Here are some fundamentals to consider:

  1. Understand and address the reasons why you eat the way you do.

  2. Don’t skip portion control. Half your dinner plate should be fruits and vegetables, a quarter should be some sort of protein source (plant- or animal-based), and the final quarter should be some sort of whole grain.

  3. Eat more fruits and vegetables.

  4. Prioritize plant-based proteins, white meat and fish over red meat.

  5. Avoid processed food, trans fats and high levels of salt.

  6. Avoid excess sugar.

  7. Include beans, nuts and seeds as well as healthy oils like olive oil.

  8. Choose whole grains (brown rice, whole-grain cereal, oatmeal) instead of refined grains (white bread, white rice, sweetened cereals.

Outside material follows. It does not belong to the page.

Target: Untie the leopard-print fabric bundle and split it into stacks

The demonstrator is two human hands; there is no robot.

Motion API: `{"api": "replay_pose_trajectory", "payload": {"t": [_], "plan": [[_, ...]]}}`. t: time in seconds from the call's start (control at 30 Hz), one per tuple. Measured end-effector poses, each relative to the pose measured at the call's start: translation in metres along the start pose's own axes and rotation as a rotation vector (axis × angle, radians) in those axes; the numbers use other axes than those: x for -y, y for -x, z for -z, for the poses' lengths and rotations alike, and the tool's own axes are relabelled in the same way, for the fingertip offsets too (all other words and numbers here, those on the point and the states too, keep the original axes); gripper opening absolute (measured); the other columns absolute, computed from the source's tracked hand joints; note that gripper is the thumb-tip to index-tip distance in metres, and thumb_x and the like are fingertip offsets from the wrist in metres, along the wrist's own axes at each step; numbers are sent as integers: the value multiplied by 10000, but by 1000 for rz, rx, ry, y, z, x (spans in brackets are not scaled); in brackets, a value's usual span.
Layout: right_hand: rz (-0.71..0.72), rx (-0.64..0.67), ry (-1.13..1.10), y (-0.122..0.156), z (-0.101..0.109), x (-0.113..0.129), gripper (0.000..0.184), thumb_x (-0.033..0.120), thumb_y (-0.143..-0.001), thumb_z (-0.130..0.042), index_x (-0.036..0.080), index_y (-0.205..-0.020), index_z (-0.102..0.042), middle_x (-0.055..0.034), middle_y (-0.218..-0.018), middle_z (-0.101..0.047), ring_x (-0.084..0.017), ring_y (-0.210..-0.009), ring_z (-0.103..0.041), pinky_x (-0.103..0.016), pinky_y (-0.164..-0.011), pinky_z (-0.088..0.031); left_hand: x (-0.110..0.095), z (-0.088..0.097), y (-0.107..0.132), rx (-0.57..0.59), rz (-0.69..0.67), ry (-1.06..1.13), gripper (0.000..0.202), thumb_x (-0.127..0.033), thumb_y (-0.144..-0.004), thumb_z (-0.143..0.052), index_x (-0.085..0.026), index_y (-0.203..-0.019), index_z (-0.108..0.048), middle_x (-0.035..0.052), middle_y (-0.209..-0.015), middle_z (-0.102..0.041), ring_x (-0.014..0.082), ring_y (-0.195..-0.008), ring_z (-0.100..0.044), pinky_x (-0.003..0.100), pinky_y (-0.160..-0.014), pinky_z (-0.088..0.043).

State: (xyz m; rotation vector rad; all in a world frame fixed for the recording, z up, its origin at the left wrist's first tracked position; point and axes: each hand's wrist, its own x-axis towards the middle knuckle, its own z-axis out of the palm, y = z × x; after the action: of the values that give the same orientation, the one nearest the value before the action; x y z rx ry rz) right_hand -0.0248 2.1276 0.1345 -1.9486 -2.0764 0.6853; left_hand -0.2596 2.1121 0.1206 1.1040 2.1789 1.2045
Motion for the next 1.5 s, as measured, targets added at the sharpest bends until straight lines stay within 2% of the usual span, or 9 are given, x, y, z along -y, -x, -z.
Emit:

If grains are avoided, then get 15-35g of fiber daily from other sources.

  9. If dairy is avoided, then calcium, vitamin D and potassium must come from other sources.

  10. Educate yourself. There is a lot of misinformation out there.

Trendy diets that come and go often stress the human body so that maintaining adequate nutrition and even achieving weight loss — their advertised benefit — become harder over time. Tying beauty to a thin body type has led to a culture obsessed with quick-fix diets for weight loss and a distorted sense of self-worth.

People manipulate food for reasons other than fuelling their bodies. Establishing control, stress management, weight loss, distorted body images, trauma as a child or adult — all can drive people towards unhealthy eating patterns. You cannot sustain a healthy lifestyle without addressing these underlying issues.

Over-eating and under-eating both have health consequences including heart disease and stroke, arrhythmias causing sudden death, diabetes, cancer, osteoporosis, muscle wasting, cognitive impairment and premature death.

Make one significant change every 2-3 days. A healthy diet takes time but is well worth the effort.